Content from Conducting a rapid usability test


Last updated on 2025-07-25 | Edit this page

Overview

Questions

  • What final set up is needed?
  • How do I find out what a participant is thinking while doing their assigned task?
  • How can I maximize insights from my small study population?

Objectives

  • Prompt participants to think-aloud
  • Assist participants with error recovery
  • Avoid giving users hints while they are completing a task

Ensuring smooth data collection


Having determined your tasks and written a script for your study sessions, prepared your participant tracker, and recruited participants, most of your work is already done!

Before each study session, send a reminder to your participants and, if appropriate, include the link to the video conferencing tool you will be using (e.g. the link to the Zoom room). In your participant tracker, mark down that you sent the reminder.

Before the session begins, make a unique copy of your script and include the anonymous ID you’ve assigned to the session participant in the title. Have this copy open so you can read along and take notes. We recommend making your notes another color like blue so you can easily distinguish what you should say aloud from your notes. Link to this copy in your tracker.

During the session, participants will need to share their screen. Encourage them to only share the needed application (e.g. a browser window if the product being evaluated is online) and when sending survey questions, tell the participant they can open the survey in a different browser window so that they have privacy when responding. Make sure these suggestions are included in your study script so you don’t forget to say them.

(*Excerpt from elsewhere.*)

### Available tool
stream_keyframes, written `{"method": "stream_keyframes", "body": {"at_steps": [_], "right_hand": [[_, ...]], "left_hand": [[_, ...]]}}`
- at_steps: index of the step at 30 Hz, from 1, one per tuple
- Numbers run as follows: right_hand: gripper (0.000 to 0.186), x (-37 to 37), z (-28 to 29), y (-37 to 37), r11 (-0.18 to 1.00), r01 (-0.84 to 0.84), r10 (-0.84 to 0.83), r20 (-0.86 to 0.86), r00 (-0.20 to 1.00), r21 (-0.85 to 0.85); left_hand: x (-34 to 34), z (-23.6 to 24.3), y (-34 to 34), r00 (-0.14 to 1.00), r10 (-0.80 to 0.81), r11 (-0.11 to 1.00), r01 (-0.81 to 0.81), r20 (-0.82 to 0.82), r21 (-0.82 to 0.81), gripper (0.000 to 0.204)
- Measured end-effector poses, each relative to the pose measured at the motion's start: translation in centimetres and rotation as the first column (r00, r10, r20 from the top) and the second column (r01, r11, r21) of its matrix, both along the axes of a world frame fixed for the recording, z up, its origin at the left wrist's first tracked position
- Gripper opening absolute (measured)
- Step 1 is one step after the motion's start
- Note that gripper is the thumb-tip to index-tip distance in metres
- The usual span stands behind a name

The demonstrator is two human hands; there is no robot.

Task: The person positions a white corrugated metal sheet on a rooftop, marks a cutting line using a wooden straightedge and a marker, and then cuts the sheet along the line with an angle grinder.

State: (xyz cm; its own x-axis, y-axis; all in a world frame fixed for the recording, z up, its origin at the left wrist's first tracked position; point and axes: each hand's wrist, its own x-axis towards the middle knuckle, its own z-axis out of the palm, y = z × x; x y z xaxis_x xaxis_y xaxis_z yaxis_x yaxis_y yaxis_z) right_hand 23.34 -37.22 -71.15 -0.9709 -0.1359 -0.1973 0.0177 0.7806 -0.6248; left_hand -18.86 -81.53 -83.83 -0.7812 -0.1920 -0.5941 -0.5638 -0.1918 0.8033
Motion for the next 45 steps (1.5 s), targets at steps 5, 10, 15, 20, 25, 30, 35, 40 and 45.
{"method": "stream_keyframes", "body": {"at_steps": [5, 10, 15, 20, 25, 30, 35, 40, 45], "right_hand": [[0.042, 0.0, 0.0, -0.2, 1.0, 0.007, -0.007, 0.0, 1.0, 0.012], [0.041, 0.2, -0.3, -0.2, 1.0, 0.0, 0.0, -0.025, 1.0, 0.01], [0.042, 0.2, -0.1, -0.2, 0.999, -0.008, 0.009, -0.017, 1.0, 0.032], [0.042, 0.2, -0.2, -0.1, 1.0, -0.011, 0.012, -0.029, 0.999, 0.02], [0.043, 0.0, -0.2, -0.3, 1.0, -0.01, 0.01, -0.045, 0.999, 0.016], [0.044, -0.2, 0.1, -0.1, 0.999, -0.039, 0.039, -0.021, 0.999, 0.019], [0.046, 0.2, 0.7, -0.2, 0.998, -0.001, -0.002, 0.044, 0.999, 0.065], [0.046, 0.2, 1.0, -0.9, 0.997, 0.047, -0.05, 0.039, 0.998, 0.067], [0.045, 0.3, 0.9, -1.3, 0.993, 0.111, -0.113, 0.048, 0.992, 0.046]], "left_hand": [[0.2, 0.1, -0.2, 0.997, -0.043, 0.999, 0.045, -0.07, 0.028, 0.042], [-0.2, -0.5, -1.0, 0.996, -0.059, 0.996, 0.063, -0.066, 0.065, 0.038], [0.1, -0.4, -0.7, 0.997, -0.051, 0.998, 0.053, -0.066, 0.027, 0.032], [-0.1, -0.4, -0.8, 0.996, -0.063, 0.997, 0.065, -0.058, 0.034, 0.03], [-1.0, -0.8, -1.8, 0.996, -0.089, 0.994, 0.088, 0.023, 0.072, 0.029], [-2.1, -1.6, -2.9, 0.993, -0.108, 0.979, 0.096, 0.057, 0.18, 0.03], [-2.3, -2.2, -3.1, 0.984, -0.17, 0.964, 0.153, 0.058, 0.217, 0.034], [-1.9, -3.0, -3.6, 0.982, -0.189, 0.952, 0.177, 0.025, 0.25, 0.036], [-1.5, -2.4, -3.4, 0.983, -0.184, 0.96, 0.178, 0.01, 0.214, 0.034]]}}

With small studies, getting more qualitative data (i.e. non-numerical data) can help ensure you gather rich insights and don’t rely too heavily on interpreting trends from small sample sizes. To gather this data, when orienting your participants, tell them you would like them to think-aloud while they work on tasks. This is somewhat unnatural and might slow participants down—if you are using time as a metric, you might reconsider this approach. However, if you want to get more information on participants’ impressions, it can be quite helpful. You might use prompts like, “What are you thinking?” or “Tell me what’s going through your head,” if they need reminding to think aloud.

Sometimes participants might quit a task without finishing it or may get quite lost while attempting to carry out the task. Assure them that this is okay and you are learning a lot from them. It is very important to not give any hints—you won’t be there to do that for real users. Have links and any needed information on hand to send to participants so that when they begin a new task, they can do so regardless of how successfully they carried out the previous task.

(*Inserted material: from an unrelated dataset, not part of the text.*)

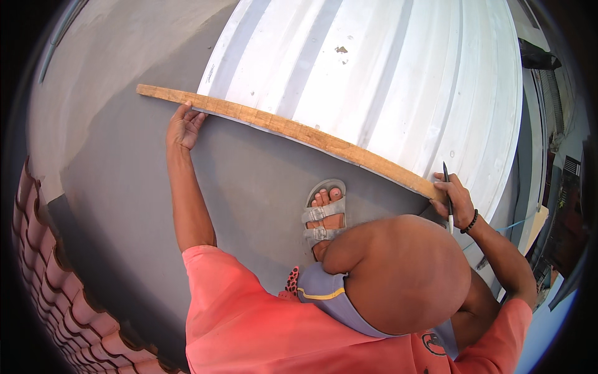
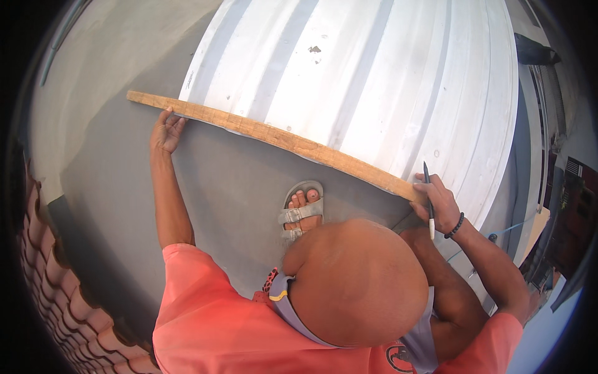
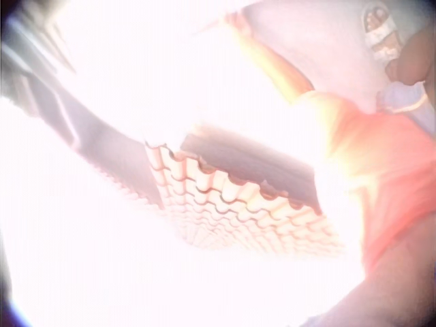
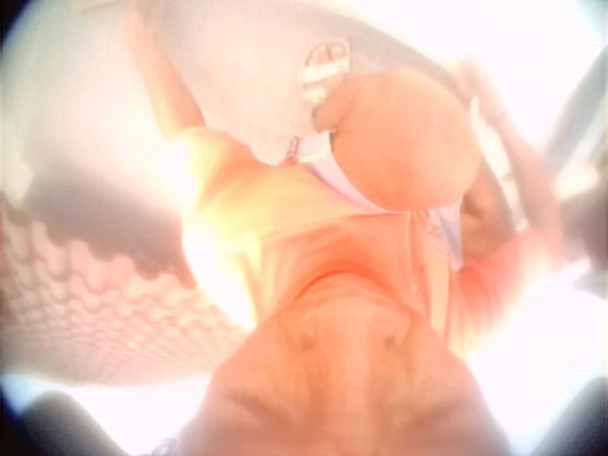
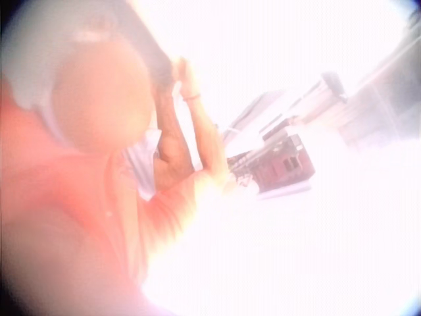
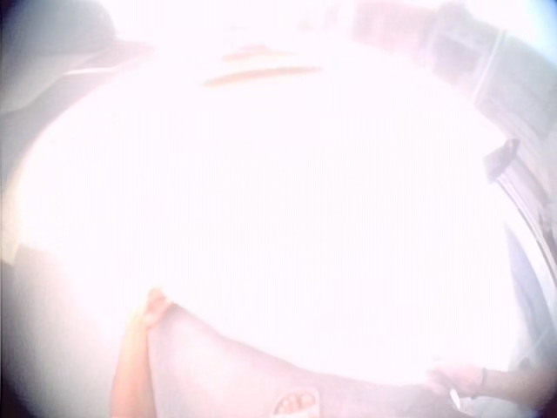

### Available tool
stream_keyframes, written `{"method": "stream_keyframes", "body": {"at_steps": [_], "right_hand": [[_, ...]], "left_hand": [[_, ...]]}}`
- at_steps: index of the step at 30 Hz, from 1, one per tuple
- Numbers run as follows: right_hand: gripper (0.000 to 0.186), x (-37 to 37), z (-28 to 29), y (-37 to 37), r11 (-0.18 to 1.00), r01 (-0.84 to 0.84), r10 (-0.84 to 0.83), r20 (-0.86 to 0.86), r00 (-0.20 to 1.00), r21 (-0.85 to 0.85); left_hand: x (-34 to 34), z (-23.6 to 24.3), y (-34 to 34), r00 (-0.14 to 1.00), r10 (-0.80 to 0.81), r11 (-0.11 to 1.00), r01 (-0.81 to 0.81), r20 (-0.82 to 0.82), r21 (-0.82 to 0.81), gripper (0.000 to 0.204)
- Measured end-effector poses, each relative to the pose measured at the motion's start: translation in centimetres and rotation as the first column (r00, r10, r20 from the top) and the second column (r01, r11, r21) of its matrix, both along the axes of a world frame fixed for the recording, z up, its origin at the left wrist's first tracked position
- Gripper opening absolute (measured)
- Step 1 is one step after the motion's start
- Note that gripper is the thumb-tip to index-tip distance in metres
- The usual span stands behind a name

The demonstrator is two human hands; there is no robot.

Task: The person positions a white corrugated metal sheet on a rooftop, marks a cutting line using a wooden straightedge and a marker, and then cuts the sheet along the line with an angle grinder.

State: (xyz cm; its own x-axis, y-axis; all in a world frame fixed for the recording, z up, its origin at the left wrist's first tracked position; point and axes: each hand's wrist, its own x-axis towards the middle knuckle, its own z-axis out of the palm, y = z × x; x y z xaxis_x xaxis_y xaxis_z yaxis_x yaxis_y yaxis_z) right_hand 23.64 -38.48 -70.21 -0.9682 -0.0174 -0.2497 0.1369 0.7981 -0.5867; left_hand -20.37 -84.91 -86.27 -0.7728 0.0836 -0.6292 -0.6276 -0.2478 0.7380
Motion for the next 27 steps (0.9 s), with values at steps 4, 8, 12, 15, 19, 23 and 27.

It is tempting to want to fill gaps in conversation. However, intentional silence can be a powerful technique for moderation and learning more from participants. Try to hold silences past your comfort point so that your participant fills the space and not you. Wait with a relaxed manner. If your participant asks a question, try offering a noncommittal, “Hmmm,” or, if this is during a follow up interview, you can encourage them to go on by saying, “Tell me more about that.”

Include multiple researchers

If you are a part of a team with the capacity for more than one person to help with rapid usability testing, it can be helpful to plan for different roles and responsibilities during a session. For example, you might have a moderator verbally facilitate the session, a notetaker make and record real-time observations, and a tech role to manage recording, pasting in the meeting chat, and any other troubleshooting. Allowing for multiple roles–especially if a recording is not possible–can help each individual stay more focused and present in their role.

Exercise 6: Thinking aloud

In breakout rooms, you and a partner will act as study facilitator and participant in a rapid usability test. To save time, in this scenario, we will skip some other portions of orienting participants and the usual warm up questions.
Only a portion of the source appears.